Stored data entries:
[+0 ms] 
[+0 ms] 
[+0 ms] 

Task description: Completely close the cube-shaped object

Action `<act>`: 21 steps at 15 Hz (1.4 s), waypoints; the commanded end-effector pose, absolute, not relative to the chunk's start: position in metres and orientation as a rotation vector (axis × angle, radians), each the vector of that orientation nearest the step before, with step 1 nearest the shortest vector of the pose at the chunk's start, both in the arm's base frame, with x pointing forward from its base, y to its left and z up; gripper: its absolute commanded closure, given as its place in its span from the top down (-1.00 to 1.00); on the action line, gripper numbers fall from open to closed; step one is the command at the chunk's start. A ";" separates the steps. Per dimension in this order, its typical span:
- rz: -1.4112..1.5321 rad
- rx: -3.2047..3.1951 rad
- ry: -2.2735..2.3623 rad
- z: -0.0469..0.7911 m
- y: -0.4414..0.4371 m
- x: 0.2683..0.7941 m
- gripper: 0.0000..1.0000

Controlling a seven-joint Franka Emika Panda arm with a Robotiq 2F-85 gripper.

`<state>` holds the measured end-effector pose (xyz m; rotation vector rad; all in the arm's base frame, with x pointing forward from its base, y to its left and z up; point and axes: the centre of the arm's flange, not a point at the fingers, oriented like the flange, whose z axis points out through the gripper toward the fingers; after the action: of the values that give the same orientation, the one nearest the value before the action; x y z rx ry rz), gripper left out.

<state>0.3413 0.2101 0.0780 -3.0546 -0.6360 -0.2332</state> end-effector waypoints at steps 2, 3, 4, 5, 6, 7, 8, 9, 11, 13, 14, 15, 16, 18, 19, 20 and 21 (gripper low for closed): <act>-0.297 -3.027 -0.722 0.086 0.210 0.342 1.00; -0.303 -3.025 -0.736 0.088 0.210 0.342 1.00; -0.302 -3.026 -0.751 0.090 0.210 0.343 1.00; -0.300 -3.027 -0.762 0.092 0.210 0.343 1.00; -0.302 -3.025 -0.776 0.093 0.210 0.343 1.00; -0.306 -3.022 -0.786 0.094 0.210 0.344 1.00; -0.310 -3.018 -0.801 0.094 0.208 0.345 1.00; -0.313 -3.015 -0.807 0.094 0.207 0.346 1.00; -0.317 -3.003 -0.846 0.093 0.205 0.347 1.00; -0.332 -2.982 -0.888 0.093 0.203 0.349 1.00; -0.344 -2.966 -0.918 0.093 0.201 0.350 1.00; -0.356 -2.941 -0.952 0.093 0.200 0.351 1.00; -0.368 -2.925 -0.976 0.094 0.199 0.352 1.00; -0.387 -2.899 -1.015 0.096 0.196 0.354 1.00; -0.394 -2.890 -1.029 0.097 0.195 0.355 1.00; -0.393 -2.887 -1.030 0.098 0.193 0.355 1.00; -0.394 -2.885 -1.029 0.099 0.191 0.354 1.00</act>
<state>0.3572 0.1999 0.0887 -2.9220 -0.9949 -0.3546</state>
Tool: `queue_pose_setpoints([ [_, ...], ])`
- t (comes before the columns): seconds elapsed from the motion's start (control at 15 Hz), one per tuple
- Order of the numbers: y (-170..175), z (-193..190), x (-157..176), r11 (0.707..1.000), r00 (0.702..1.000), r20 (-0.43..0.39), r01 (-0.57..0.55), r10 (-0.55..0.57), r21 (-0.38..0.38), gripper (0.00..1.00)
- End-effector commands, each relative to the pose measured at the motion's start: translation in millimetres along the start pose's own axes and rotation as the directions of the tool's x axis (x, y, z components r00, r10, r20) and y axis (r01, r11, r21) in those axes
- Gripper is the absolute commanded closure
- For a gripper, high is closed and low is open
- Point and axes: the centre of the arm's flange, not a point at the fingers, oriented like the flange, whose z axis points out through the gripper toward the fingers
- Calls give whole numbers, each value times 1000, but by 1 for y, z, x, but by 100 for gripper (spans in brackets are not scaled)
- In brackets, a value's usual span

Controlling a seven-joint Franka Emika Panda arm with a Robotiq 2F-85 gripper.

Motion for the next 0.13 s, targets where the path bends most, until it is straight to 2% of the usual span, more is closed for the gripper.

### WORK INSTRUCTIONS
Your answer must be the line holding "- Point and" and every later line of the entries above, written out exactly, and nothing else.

### WRITTEN REPLY
- Point and axes: the centre of the arm's flange, not a point at the fingers, oriented like the flange, whose z axis points out through the gripper toward the fingers
- Calls give whole numbers, each value times 1000, but by 1 for y, z, x, but by 100 for gripper (spans in brackets are not scaled)
- In brackets, a value's usual span

Controlling a seven-joint Franka Emika Panda arm with a Robotiq 2F-85 gripper.

Motion for the next 0.13 s, targets where the path bends most, until it is straight to 2% of the usual span, more is closed for the gripper.

This response contains the complete answer.